Globally, suicide is on the rise. According to a 2013 Newsweek cover story it took more lives worldwide than “war, murder and natural disasters combined.” We’re apparently killing ourselves at a greater rate now than we’re killing each other. Whatever that high watermark for humanity implies of our times, authors are said to commit suicide, and suffer the mental illness that can lead to it, at twice the rate of the general population. E.L. Doctorow joked to The Paris Review “writing is a socially acceptable form of schizophrenia.” Or was he joking? The long list of self-murdering writers includes Virginia Woolf, who suffered mentally while capturing those torments on the page, to Ernest Hemingway, whose family has had five suicides over four generations, to Auschwitz survivor Primo Levi, to Anne Sexton and Sylvia Plath, Richard Brautigan, Hunter S. Thompson, Spalding Gray, and David Foster Wallace.

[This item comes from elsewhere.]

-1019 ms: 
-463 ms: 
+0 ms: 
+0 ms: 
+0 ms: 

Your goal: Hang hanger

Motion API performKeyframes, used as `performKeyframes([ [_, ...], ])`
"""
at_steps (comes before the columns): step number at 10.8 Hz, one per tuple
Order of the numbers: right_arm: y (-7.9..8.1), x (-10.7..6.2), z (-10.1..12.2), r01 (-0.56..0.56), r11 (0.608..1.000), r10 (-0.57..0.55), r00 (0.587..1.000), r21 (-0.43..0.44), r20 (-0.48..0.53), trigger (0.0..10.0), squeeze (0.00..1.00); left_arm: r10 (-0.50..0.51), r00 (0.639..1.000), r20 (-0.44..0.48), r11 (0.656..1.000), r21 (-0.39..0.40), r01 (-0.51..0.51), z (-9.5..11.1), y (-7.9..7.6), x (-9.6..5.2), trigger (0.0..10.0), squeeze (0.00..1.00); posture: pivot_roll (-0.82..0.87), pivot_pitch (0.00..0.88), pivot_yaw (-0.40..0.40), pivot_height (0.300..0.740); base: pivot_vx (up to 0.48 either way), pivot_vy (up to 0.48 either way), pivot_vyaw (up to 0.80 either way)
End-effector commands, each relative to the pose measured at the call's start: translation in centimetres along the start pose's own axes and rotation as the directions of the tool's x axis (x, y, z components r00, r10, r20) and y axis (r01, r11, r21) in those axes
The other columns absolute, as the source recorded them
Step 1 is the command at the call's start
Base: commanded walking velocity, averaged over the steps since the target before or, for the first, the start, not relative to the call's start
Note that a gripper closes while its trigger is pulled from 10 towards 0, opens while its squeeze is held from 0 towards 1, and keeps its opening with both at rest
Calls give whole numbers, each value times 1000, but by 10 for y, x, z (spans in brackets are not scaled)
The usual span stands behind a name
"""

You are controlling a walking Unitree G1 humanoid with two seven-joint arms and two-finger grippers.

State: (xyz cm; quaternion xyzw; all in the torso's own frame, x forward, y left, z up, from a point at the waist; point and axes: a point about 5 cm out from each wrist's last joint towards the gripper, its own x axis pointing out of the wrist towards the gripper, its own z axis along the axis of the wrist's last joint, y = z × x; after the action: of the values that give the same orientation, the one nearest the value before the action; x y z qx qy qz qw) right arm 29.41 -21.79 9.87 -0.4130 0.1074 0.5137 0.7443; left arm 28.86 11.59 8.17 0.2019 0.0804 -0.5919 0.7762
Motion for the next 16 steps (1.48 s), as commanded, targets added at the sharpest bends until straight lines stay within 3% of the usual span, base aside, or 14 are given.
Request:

Writing about Williams’s death in The New Yorker, Andrew Solomon, author of The Noonday Demon: An Atlas of Depression, noted the “force of will” most people lack to follow through on the suicide impulse. This led me to wonder if an artist’s ability to act on self-destructive urges might be connected to the force of will required to commit to their creative pursuits in the first place.

“Creative people are more proactive,” says Palumbo, who also contributes to the Psychology Today website. “They put themselves out there, suffer the slings and arrows more than non-creatives. They have a greater sensitivity to their environment.” Because they are more in touch with their feelings, “they’re more likely to act on them.” A bricklayer might have the same feelings but find release through drinking, or rely on religious restrictions or family ties to keep them from acting on the urge to kill themselves. “Creatives are the iconoclasts,” Palumbo says. “They’re not religious and they’re likely to be estranged from their families.”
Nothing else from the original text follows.